▶ Work task: Look through the data below for the string "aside", and copy every line where it turns up.

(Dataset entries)
..........
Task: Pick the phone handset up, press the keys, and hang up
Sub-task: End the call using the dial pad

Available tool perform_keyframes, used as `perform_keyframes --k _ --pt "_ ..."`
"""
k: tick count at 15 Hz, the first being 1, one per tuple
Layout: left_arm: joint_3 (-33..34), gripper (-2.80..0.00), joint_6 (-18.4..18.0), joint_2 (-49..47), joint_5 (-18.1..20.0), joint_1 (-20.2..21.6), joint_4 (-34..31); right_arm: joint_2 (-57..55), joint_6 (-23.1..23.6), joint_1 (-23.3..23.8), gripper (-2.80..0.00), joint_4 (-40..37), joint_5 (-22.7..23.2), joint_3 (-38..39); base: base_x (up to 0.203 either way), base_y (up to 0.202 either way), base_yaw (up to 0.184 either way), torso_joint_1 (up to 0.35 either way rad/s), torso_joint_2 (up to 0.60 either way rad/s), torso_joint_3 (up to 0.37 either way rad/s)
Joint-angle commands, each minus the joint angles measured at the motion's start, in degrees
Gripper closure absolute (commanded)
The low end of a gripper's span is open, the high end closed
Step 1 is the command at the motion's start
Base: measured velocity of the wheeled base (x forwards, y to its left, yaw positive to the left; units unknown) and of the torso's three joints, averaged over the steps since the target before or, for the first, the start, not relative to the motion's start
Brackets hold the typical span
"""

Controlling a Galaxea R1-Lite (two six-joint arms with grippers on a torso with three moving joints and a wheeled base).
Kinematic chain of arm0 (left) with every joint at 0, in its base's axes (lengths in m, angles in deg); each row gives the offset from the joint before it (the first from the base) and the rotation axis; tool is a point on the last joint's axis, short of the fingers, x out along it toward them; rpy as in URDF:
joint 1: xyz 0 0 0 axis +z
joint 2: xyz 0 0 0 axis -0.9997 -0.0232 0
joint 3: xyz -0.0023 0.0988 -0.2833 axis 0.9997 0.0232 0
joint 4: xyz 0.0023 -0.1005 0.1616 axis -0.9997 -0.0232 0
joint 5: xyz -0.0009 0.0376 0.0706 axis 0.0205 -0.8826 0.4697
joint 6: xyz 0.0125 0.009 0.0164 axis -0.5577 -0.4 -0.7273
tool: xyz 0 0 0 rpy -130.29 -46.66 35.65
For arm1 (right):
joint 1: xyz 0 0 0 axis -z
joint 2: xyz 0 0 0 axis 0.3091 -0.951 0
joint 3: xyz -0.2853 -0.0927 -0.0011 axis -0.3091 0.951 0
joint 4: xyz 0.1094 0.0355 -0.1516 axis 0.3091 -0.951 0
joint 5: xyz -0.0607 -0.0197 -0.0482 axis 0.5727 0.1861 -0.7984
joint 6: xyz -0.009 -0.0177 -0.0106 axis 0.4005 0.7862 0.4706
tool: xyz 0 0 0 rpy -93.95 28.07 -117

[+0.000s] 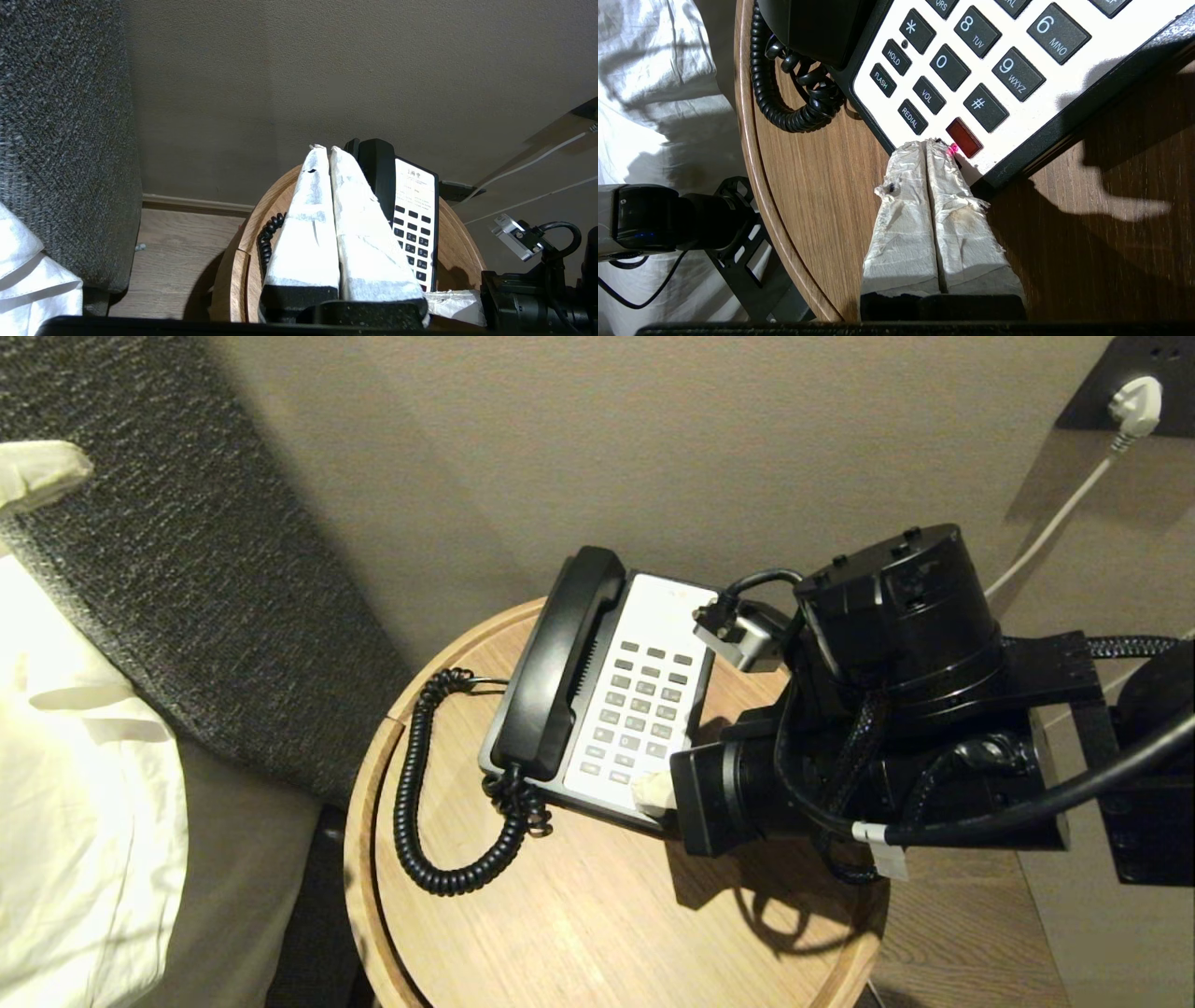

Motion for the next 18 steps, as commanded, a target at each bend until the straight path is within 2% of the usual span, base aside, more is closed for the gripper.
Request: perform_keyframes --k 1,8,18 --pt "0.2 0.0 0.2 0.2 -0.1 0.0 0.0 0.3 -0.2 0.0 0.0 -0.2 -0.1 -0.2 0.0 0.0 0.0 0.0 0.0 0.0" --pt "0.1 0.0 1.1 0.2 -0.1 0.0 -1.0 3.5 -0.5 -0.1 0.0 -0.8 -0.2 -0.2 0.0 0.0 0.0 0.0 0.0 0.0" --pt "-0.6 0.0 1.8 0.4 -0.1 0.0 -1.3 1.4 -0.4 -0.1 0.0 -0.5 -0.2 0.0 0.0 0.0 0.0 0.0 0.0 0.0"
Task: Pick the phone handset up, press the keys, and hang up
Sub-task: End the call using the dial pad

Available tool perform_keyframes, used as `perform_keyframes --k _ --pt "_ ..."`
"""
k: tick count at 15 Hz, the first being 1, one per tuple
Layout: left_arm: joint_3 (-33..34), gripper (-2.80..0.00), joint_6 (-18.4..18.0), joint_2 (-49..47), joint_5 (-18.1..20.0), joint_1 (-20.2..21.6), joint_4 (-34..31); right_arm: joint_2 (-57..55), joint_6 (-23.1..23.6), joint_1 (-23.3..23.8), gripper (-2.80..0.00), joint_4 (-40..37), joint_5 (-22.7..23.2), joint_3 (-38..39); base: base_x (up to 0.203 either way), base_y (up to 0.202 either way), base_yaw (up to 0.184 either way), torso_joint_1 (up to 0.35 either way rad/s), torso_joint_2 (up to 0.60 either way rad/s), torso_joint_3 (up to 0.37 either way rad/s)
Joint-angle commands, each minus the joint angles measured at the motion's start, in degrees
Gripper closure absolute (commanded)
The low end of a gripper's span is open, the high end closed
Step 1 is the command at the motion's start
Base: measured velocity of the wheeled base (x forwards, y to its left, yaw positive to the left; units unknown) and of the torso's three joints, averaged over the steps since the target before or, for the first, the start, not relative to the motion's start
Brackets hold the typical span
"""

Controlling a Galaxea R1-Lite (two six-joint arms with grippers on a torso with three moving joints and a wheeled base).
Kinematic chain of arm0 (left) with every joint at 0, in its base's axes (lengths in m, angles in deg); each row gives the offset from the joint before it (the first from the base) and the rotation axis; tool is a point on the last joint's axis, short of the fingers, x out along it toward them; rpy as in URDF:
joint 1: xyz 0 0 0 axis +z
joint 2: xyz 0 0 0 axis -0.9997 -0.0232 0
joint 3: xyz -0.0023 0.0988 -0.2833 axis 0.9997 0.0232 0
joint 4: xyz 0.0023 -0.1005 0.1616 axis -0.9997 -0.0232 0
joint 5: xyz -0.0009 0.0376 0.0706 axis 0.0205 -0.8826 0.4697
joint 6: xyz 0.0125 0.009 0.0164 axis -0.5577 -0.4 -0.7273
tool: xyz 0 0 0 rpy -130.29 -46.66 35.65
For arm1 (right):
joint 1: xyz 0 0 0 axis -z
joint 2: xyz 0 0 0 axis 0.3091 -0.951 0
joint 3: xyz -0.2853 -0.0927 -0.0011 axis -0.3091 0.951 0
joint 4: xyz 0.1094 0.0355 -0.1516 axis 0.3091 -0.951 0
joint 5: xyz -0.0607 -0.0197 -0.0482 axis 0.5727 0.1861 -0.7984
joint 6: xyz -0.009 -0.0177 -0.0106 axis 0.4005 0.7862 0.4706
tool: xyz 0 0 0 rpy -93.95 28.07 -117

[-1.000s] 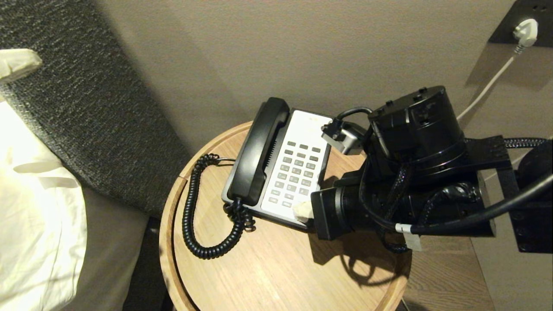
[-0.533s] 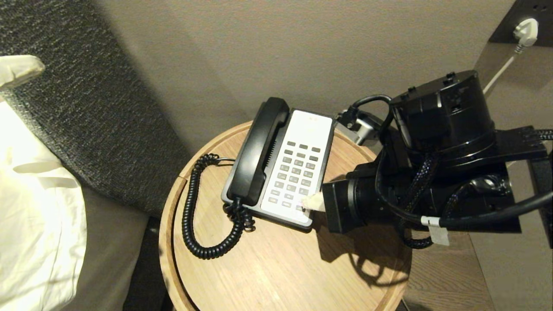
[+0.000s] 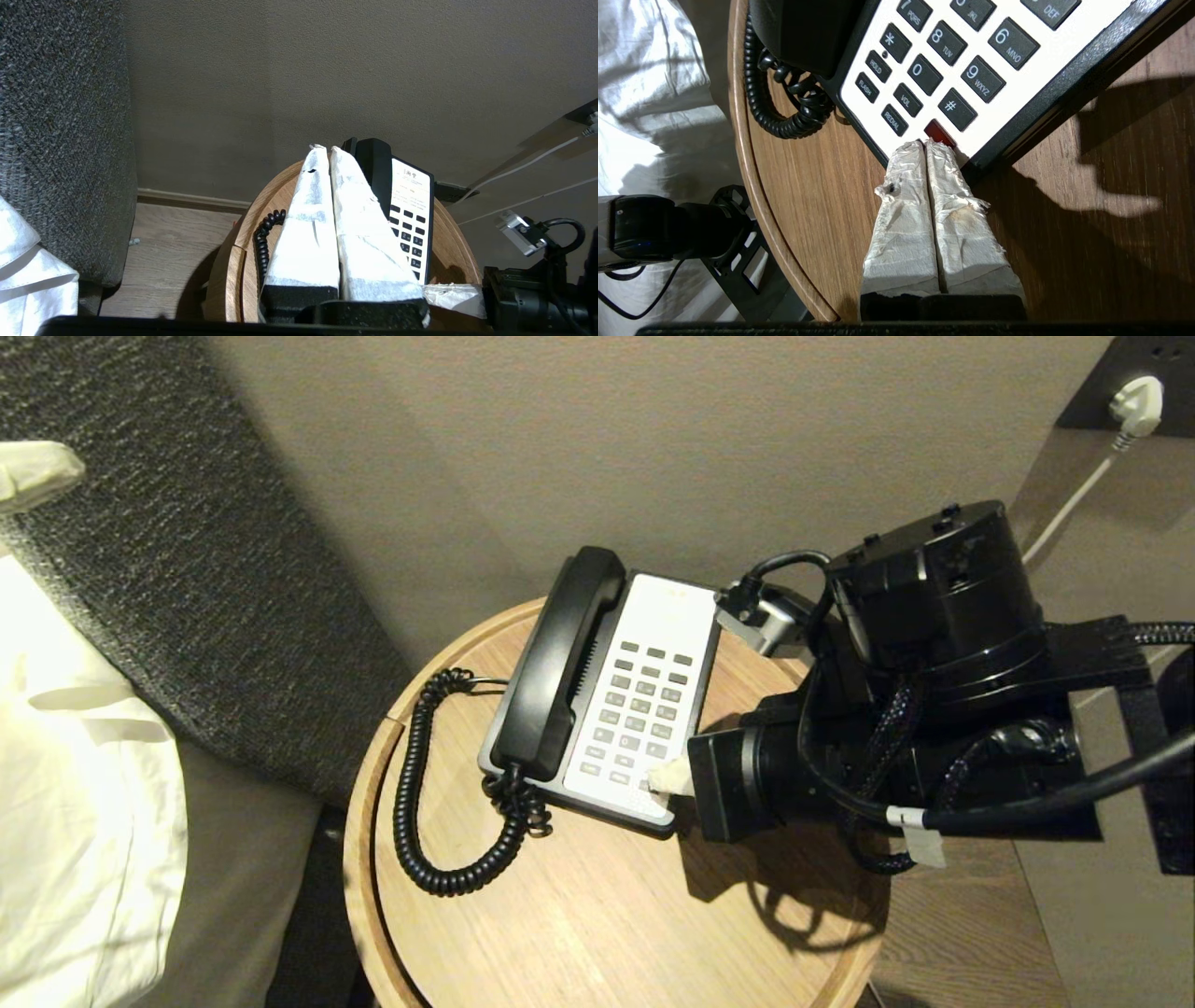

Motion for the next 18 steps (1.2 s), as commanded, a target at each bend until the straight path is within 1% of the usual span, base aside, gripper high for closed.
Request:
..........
▶ Response to the task:
Motion for the next 18 steps, as commanded, a target at each bend until the straight path is within 2% of the usual span, base aside, more is closed for the gripper.
Motion for the next 18 steps (1.2 s), as commanded, a target at each bend until the straight path is within 1% of the usual span, base aside, gripper high for closed.

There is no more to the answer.